* **PROBLEM TO SOLVE**
Retype the records in full, keeping each character as it is.

* **SUPPLIED MATERIAL**
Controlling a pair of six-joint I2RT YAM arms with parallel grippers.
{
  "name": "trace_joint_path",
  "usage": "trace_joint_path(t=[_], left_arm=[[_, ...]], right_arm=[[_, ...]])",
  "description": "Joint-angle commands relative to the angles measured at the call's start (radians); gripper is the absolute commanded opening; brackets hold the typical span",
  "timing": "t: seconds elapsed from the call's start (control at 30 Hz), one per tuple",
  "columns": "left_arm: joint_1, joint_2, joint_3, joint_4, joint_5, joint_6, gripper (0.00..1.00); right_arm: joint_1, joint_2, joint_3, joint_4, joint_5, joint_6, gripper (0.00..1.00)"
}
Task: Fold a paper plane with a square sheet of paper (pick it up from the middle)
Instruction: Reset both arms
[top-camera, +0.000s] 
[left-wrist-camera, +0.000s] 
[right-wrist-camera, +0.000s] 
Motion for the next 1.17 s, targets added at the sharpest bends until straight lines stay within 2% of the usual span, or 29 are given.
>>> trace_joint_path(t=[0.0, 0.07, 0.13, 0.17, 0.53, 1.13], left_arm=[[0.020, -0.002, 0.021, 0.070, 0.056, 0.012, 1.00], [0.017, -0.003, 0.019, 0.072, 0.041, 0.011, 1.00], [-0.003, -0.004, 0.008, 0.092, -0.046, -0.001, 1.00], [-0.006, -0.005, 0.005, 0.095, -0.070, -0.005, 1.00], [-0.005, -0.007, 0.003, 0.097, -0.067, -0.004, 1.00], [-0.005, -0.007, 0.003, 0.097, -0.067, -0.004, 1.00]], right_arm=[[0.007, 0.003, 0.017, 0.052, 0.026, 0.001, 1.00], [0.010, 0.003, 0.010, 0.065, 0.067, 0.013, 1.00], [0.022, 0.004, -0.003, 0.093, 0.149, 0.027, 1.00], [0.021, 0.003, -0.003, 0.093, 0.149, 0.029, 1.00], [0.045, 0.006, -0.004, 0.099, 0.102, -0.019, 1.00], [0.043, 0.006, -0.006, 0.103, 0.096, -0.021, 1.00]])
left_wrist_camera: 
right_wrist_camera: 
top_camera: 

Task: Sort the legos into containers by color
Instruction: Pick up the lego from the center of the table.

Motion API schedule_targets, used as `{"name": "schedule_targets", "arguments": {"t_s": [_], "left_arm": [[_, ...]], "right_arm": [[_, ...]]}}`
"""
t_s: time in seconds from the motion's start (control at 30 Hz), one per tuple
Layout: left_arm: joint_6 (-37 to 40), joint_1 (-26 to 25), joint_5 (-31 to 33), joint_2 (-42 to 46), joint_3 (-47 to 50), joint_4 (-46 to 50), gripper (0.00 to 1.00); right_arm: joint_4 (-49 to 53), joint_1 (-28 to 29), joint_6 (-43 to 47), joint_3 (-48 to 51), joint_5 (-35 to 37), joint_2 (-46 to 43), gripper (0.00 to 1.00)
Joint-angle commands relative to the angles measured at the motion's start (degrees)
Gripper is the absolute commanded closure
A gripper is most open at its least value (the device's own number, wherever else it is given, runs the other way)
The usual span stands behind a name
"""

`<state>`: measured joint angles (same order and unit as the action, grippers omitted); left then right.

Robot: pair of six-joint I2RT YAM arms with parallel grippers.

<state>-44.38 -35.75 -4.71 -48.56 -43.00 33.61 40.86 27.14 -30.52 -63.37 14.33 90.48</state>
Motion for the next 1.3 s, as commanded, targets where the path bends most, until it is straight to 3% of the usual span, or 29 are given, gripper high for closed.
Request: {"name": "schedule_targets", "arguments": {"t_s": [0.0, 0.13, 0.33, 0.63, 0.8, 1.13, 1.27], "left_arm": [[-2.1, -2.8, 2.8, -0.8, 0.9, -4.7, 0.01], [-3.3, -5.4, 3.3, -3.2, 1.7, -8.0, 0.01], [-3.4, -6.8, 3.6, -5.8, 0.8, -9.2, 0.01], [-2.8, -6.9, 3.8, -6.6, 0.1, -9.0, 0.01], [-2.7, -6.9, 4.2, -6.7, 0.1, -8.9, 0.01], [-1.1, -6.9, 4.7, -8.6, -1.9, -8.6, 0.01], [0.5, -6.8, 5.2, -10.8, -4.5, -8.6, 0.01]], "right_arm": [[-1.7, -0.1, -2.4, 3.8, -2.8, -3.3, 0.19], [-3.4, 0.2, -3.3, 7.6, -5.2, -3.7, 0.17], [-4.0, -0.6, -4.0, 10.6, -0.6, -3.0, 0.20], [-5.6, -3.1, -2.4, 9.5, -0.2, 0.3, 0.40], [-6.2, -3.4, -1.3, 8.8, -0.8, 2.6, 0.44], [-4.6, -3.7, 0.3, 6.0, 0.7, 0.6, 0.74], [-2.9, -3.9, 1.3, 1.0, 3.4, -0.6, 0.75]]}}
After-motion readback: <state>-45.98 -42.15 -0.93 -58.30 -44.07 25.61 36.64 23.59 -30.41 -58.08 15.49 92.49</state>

* **EXERCISE RESULT**
Controlling a pair of six-joint I2RT YAM arms with parallel grippers.
{
  "name": "trace_joint_path",
  "usage": "trace_joint_path(t=[_], left_arm=[[_, ...]], right_arm=[[_, ...]])",
  "description": "Joint-angle commands relative to the angles measured at the call's start (radians); gripper is the absolute commanded opening; brackets hold the typical span",
  "timing": "t: seconds elapsed from the call's start (control at 30 Hz), one per tuple",
  "columns": "left_arm: joint_1, joint_2, joint_3, joint_4, joint_5, joint_6, gripper (0.00..1.00); right_arm: joint_1, joint_2, joint_3, joint_4, joint_5, joint_6, gripper (0.00..1.00)"
}
Task: Fold a paper plane with a square sheet of paper (pick it up from the middle)
Instruction: Reset both arms
[top-camera, +0.000s] 
[left-wrist-camera, +0.000s] 
[right-wrist-camera, +0.000s] 
Motion for the next 1.17 s, targets added at the sharpest bends until straight lines stay within 2% of the usual span, or 29 are given.
>>> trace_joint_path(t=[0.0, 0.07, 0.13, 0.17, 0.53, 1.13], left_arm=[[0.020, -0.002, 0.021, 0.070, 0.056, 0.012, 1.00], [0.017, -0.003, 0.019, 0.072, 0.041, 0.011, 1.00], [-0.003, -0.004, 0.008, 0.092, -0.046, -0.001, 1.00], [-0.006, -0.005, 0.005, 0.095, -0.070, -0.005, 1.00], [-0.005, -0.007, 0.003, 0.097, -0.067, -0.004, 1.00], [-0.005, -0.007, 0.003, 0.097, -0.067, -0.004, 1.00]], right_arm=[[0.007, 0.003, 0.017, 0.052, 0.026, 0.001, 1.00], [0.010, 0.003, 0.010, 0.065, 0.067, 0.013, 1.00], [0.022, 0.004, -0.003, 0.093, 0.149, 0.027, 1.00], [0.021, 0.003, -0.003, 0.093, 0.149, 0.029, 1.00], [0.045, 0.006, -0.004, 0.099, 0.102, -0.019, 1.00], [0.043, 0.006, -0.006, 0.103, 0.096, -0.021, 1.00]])
left_wrist_camera: 
right_wrist_camera: 
top_camera: 

Task: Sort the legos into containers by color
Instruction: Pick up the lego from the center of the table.

Motion API schedule_targets, used as `{"name": "schedule_targets", "arguments": {"t_s": [_], "left_arm": [[_, ...]], "right_arm": [[_, ...]]}}`
"""
t_s: time in seconds from the motion's start (control at 30 Hz), one per tuple
Layout: left_arm: joint_6 (-37 to 40), joint_1 (-26 to 25), joint_5 (-31 to 33), joint_2 (-42 to 46), joint_3 (-47 to 50), joint_4 (-46 to 50), gripper (0.00 to 1.00); right_arm: joint_4 (-49 to 53), joint_1 (-28 to 29), joint_6 (-43 to 47), joint_3 (-48 to 51), joint_5 (-35 to 37), joint_2 (-46 to 43), gripper (0.00 to 1.00)
Joint-angle commands relative to the angles measured at the motion's start (degrees)
Gripper is the absolute commanded closure
A gripper is most open at its least value (the device's own number, wherever else it is given, runs the other way)
The usual span stands behind a name
"""

`<state>`: measured joint angles (same order and unit as the action, grippers omitted); left then right.

Robot: pair of six-joint I2RT YAM arms with parallel grippers.

<state>-44.38 -35.75 -4.71 -48.56 -43.00 33.61 40.86 27.14 -30.52 -63.37 14.33 90.48</state>
Motion for the next 1.3 s, as commanded, targets where the path bends most, until it is straight to 3% of the usual span, or 29 are given, gripper high for closed.
Request: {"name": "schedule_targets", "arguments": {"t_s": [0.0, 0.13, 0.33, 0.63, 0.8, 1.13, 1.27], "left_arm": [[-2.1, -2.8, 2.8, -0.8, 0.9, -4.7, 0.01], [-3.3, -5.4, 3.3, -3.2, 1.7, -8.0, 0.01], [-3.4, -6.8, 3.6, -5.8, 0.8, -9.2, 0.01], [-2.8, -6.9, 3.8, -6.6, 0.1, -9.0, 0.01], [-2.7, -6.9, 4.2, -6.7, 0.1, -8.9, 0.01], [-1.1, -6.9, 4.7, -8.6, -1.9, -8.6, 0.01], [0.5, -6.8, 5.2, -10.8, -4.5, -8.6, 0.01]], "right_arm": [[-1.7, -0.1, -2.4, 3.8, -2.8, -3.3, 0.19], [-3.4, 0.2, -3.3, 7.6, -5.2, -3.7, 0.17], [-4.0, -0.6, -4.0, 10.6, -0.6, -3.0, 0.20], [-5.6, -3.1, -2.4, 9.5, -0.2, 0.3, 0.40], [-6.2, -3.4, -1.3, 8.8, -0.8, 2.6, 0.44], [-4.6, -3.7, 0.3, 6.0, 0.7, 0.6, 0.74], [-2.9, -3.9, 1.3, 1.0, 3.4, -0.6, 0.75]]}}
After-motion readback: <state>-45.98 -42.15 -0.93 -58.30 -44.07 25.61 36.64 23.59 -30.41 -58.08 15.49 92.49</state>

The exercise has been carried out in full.